まず、パンプアップが起きやすい方法を説明しておきます。
ポイントは低負荷・高回数のトレーニングです。
低負荷・高回数のエクササイズで筋肉を疲労させるとパンプアップは起こります。
例えば、胸であれば腕立て伏せ、腕なら軽いダンベルでアームカールなどです。

パンプアップのしくみ

ではなぜ、このようなエクササイズをするとパンプアップが起こるのでしょうか。
以下の様なメカニズムが起きてます。

  1. 筋肉が疲労する。

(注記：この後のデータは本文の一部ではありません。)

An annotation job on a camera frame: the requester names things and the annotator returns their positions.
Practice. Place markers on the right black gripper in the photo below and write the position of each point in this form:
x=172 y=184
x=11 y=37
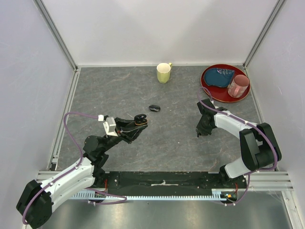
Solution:
x=204 y=131

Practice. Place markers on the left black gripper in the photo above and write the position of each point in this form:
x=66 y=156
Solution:
x=127 y=130

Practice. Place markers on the black earbud charging case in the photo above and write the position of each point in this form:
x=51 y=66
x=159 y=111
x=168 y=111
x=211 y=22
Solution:
x=154 y=108

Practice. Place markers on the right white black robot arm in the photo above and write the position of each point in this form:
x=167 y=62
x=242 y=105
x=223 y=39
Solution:
x=258 y=145

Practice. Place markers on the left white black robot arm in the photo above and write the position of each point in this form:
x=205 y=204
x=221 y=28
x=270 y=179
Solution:
x=40 y=199

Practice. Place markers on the red round tray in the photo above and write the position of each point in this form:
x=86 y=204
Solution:
x=221 y=94

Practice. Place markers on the pink patterned cup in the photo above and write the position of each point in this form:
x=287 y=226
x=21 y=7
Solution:
x=238 y=86

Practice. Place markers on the blue ceramic plate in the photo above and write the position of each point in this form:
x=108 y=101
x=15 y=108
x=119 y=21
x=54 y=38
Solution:
x=218 y=77

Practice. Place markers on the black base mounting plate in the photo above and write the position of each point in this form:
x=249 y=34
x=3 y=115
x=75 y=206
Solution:
x=165 y=183

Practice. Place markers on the yellow green mug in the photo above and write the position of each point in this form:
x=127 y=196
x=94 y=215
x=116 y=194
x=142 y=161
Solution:
x=163 y=72

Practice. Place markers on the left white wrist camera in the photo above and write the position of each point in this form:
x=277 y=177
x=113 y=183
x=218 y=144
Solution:
x=109 y=125

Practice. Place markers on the light blue cable duct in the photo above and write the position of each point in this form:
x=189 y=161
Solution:
x=94 y=196

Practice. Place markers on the right aluminium frame post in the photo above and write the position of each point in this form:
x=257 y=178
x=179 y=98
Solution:
x=264 y=31

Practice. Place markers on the aluminium frame post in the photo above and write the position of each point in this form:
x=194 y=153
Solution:
x=264 y=31
x=55 y=32

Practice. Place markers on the left aluminium frame post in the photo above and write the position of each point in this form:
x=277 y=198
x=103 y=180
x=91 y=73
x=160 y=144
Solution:
x=55 y=32

(筋肉が血流を圧迫している状態)
  2. 筋肉から乳酸や二酸化炭素などの代謝産物がでてくる。
  3. この代謝産物が毛細血管に水分を通しやすくして、動脈が拡張する。
  4. 筋肉の収縮が終わると③で水分が通しやすくなっているので血液が一気に流れこむ。

ざっくり言うとこんな感じです。
ホースを指でつまんだ時を思い出してください。
筋トレしている時がつまんでいる状態で、筋トレが終わると指を離したみたいなイメージです。

パンプアップしたほうがいいの?

答えはYESです。
ただし、パンプアップと筋肥大の直接的な関係は研究中です。
それでもパンプアップが起きていることでターゲットの筋肉に効かせられている証拠にはなります。

ボディービルダーやモデルなど人前で体を見せる場合は、事前にパンプアップをすることが多いです。
しかし、パンプアップ中はその筋肉の動きを悪くしてパワーも落ちてしまいます。
ですからスポーツの前などはやめたほうがいいでしょう。

最近の研究ではこのパンプアップを利用して、筋量増加に効果をあげるトレーニング方法が出てきています。それが「加圧トレーニング」です。
加圧トレーニングとは、ターゲットの筋肉に血液が流れないようにバンドを巻いた状態でトレーニングをします。
より圧迫させて局所性貧血を起こしてパンプアップの強烈版をわざと作ります。
実際効果が出るようですが、自己流でやるのは危険なので専門家のもとでやりましょう。